I guess I must be the “Martial Geezer” here. I was into this stuff so long ago that I’m not even sure I can remember all the phrases. I studied Kara-Te and Judo while on active duty as a young Infantry Officer in Korea in ’62 – ’63 (hence the term “Geezer”). My instructor was a 6th Degree Black-Belt named “Che.” He was two things at the same time: (1) Walking-Death, and (2) A guy with the gentle soul of the Buddha himself. He was about the size of ‘Odd-Job’ in the James Bond flicks, yet quicker than a cat!

I guess I could add this phrase to the blog: “He used to beat the crap out of me several times a week!” I guess the worst part was hitting that straw mat after going over a shoulder from an altitude of 4 or 5 feet.

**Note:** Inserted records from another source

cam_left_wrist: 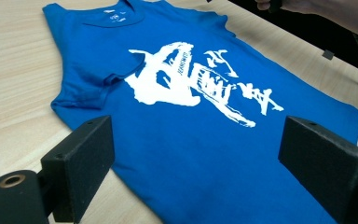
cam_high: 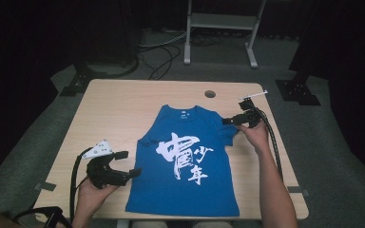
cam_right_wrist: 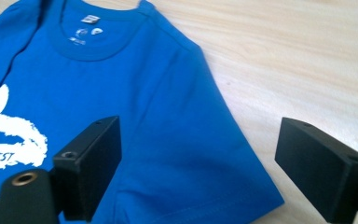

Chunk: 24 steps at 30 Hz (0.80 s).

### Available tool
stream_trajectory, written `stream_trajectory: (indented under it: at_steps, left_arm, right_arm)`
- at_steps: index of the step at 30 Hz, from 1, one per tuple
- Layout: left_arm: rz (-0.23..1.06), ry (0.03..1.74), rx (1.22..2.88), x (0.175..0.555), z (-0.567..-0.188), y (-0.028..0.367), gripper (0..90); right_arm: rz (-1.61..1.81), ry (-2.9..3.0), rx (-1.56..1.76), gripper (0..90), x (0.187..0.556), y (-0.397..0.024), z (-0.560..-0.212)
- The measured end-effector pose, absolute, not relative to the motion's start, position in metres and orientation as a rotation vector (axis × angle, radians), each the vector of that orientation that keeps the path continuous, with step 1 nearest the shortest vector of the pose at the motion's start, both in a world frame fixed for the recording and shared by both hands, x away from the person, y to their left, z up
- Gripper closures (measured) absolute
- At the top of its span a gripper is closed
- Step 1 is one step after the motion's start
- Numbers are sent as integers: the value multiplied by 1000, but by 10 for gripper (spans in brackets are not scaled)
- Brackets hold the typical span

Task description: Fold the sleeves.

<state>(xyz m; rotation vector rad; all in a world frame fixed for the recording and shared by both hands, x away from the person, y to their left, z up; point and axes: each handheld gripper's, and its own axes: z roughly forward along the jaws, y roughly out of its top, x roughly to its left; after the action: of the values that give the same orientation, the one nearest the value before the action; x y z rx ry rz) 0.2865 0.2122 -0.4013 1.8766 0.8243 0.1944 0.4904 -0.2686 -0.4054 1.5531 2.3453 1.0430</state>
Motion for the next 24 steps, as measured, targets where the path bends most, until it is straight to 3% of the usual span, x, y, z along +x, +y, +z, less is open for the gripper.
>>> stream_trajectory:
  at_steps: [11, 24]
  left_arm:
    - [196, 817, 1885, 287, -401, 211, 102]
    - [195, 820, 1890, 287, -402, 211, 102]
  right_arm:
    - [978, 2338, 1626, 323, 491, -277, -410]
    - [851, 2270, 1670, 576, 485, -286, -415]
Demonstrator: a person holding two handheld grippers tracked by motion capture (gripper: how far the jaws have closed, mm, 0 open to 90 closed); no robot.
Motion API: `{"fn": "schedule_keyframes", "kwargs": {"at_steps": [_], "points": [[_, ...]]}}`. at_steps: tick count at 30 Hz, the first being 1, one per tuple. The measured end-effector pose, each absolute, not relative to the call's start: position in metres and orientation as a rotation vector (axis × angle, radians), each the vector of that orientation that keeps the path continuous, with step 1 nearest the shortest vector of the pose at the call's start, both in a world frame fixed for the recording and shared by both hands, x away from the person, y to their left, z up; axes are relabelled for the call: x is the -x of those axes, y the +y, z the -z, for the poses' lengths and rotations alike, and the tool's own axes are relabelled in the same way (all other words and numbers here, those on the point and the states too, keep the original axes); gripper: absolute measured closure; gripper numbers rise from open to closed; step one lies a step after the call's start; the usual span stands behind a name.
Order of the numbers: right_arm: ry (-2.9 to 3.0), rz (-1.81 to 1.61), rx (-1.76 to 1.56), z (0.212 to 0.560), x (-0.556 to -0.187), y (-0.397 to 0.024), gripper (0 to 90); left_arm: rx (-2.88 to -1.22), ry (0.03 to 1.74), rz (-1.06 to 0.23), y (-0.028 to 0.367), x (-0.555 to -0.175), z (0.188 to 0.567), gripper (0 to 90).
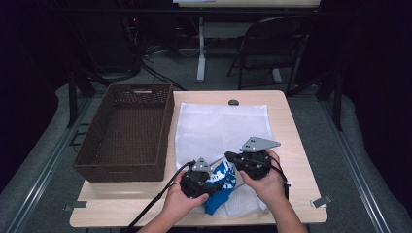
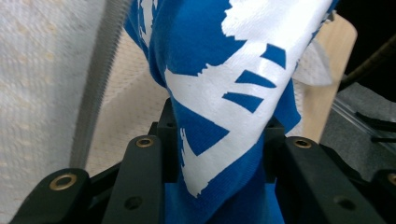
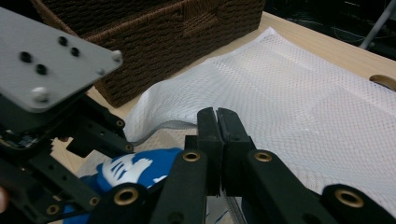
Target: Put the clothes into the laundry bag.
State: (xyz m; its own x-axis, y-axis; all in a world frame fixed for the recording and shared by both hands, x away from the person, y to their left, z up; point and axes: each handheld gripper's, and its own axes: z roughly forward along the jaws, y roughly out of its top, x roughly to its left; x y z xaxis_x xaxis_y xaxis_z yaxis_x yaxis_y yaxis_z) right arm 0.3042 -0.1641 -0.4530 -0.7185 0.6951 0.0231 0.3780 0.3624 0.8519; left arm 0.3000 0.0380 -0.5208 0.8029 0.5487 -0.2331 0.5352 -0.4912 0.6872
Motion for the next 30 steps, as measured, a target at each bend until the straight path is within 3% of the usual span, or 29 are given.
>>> {"fn": "schedule_keyframes", "kwargs": {"at_steps": [20, 30], "points": [[2.282, -1.311, -0.914, 0.449, -0.300, -0.162, 89.1, -2.155, 0.881, -0.065, 0.036, -0.311, 0.509, 63.9], [2.291, -1.302, -0.926, 0.451, -0.302, -0.162, 89.1, -2.182, 0.910, -0.117, 0.023, -0.316, 0.537, 63.0]]}}
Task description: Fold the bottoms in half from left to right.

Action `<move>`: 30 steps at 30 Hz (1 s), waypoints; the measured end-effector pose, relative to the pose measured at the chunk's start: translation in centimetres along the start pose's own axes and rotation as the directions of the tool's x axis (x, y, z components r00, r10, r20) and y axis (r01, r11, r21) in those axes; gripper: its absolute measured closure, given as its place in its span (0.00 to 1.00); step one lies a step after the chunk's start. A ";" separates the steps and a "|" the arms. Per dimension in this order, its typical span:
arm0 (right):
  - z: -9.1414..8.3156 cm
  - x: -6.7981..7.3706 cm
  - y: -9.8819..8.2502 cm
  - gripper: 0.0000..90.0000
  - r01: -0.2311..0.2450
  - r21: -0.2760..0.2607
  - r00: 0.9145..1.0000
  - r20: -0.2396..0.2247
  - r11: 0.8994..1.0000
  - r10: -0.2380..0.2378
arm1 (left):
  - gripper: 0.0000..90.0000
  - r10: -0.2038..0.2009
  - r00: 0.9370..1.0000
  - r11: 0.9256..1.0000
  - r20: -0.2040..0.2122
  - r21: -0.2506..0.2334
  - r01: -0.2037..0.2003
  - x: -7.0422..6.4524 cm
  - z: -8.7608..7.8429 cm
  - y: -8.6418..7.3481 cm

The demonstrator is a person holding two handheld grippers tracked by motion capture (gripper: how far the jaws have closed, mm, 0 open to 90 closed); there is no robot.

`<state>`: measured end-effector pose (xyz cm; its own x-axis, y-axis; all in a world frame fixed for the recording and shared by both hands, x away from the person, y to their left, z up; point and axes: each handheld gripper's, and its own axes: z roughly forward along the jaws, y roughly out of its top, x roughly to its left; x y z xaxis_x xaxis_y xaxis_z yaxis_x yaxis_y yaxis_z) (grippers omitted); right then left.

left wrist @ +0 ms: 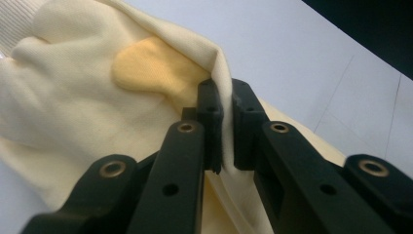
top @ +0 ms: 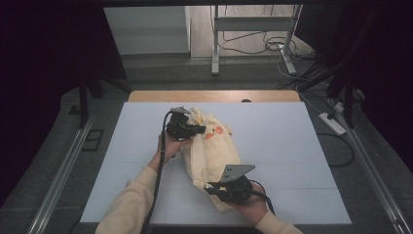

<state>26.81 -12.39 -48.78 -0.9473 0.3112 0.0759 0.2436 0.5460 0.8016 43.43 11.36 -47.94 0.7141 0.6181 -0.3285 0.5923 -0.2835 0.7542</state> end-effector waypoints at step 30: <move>-2.2 -0.1 -1.6 0.89 -0.039 -0.014 0.999 0.029 0.999 0.040 | 0.92 0.018 1.000 0.998 -0.001 0.059 -0.018 -1.6 4.0 1.1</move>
<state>26.08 -15.06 -48.76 -0.9304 0.3551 0.0906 0.2779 0.5224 0.8062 44.42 7.15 -48.86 0.7243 0.6135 -0.3147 0.6006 -0.3373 0.7249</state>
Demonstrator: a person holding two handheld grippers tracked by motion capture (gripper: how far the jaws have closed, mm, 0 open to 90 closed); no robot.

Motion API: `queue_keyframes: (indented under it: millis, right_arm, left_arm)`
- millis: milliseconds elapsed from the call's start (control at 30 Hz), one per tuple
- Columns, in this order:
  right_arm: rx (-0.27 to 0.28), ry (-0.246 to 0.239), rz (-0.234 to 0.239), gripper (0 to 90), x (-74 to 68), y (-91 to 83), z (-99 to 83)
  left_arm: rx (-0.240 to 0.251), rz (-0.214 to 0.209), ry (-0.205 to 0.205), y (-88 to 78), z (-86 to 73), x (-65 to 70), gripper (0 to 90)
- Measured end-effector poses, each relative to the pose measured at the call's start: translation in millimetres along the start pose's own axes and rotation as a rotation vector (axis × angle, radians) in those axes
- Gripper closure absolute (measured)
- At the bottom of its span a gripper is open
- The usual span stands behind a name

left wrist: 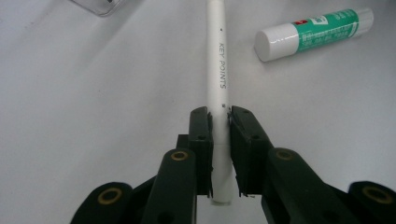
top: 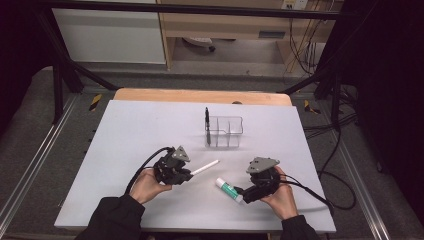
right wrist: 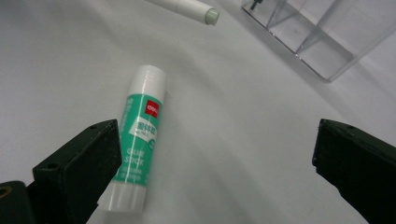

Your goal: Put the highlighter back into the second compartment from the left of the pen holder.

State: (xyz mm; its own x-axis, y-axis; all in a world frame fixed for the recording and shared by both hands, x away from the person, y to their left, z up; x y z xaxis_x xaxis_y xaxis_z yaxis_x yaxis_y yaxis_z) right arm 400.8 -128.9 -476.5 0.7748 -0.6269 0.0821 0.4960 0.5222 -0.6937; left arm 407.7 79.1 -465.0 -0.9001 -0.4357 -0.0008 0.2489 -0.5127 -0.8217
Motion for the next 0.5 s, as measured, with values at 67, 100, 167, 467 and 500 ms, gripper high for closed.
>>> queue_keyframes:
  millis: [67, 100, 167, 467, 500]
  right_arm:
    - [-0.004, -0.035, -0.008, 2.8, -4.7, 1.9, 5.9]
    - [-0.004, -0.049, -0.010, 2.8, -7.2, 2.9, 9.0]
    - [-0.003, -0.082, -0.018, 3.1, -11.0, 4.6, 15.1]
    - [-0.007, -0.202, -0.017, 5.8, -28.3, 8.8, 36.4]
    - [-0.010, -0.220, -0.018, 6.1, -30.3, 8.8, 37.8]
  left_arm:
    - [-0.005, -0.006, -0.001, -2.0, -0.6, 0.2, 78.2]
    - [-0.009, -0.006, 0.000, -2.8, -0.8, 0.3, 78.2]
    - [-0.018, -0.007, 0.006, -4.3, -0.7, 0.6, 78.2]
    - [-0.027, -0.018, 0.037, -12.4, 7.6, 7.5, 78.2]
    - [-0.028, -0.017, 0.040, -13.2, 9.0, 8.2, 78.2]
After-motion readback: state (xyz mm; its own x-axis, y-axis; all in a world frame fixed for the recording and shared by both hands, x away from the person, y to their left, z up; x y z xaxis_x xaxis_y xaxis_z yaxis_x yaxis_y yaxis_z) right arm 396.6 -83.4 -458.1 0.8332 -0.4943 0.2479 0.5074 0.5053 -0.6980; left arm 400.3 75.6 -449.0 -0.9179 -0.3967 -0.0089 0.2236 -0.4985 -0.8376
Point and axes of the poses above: each handheld gripper's, and its own axes: y roughly forward along the jaws, z roughly out of its top, x roughly to its right, the point moved 9 cm from there along y, roughly forward along the jaws, and after that the axes turned 4 degrees about y, right-handed, at the moved point
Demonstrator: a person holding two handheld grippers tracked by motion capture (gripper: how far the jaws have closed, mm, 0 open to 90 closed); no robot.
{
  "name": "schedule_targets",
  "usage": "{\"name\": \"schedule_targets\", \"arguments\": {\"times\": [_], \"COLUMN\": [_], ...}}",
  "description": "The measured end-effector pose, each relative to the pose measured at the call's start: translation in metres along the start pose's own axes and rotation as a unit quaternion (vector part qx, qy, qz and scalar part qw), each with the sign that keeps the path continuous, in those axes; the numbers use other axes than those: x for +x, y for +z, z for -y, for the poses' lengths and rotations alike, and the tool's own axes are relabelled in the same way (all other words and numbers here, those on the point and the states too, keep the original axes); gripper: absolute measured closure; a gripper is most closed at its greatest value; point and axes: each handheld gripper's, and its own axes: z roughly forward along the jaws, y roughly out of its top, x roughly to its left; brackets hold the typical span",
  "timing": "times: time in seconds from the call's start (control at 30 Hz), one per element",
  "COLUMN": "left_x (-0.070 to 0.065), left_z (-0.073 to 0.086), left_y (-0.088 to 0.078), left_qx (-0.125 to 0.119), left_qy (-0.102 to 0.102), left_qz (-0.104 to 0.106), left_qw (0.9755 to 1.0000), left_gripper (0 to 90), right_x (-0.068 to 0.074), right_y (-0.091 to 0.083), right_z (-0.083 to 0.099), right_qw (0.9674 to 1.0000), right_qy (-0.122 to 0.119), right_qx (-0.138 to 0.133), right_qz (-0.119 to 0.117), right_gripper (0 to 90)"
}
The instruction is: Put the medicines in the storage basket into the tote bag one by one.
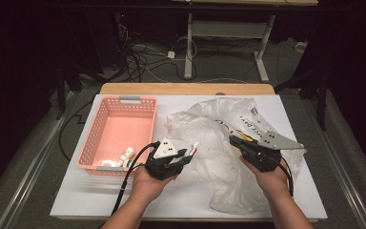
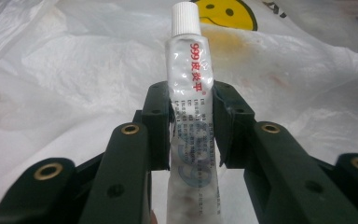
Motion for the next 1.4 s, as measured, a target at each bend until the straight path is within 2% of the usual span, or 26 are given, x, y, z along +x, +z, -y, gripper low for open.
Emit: {"name": "schedule_targets", "arguments": {"times": [0.37,0.7,1.13,1.3,1.4], "left_x": [-0.004,-0.008,-0.014,-0.016,-0.017], "left_z": [-0.014,-0.025,-0.031,-0.031,-0.031], "left_y": [0.017,0.036,0.065,0.077,0.083], "left_qx": [-0.006,-0.005,0.003,0.014,0.013], "left_qy": [0.003,0.01,0.014,0.021,0.018], "left_qz": [0.01,0.01,0.016,0.016,0.015], "left_qw": [0.9999,0.9999,0.9998,0.9996,0.9996], "left_gripper": [67.9,67.9,67.9,67.8,67.8], "right_x": [0.002,0.004,0.002,0.002,0.002], "right_y": [-0.002,-0.003,-0.006,-0.007,-0.009], "right_z": [-0.003,-0.006,-0.009,-0.011,-0.012], "right_qw": [1.0,0.9999,0.9997,0.9996,0.9996], "right_qy": [-0.003,-0.006,-0.005,-0.006,-0.002], "right_qx": [-0.006,-0.014,-0.024,-0.028,-0.03], "right_qz": [0.001,-0.003,-0.001,-0.001,0.0], "right_gripper": [90.0,90.0,90.0,90.0,90.0]}}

Which leads to a couple of questions:

1. I had to learn two forms before departing Korea – And these are from my aging memory:
The ‘Basan’ and the ‘Nai-Ichi-Wan.’

I thought these were Japanese terms, but these names have a number of meanings, and/or they could be spelled differently. I know ‘Ichi’ means Number One, but it could imply something else. ‘Nai’ seems to mean ‘Not’, but what else? I think ‘Wan’ might mean ‘Arm’ but in what context? I’ve heard that ‘Basan’ means ‘Fire-Breathing Rooster’ which isn’t much help. ‘Kata-Bassan-Dai’ appears to mean ‘Most Powerful’ or ‘Best Defensive Posture.’ ‘Nai-Wan’ can mean ‘Inner side of arm.’ Anyway, I never learned what-the-hell these two Kara-Te form names actually mean when translated. Can anybody help?

2. I would really like to learn what happened to my old instructor, Mr. Che. I think he lives in Seoul. I heard that he later served as Master Judo instructor for the Korean Martial-Arts Academy/Society. He must be in his late ‘60s or so by now. A super guy! Anybody ever heard of him, or know how I could contact him?


I later studied Tai-Chi with a bunch of Chinese associates in the early ‘90s. They would chatter and joke in Mandarin which I never understood, but just looked around and grinned like I knew what the joke was. I suspect that sometimes the joke as me. I participated every week-end for 8 or 9 months. Then, the strangest thing happened to me. One day, in mid-practice, the Chi-Force surged through the four lines of participants and hit me, Big-Time! I was sitting there on my butt wondering what had happened, when the Chinese guys all stopped and had a big laugh . . . including the instructor. Then, some of them exchanged money, as they had been betting on when the Chi-Force would hit me. I think Chinese guys would bet on just about anything. I really learned to like Chinese people during that era! The Chi-Force remains a mystery to me.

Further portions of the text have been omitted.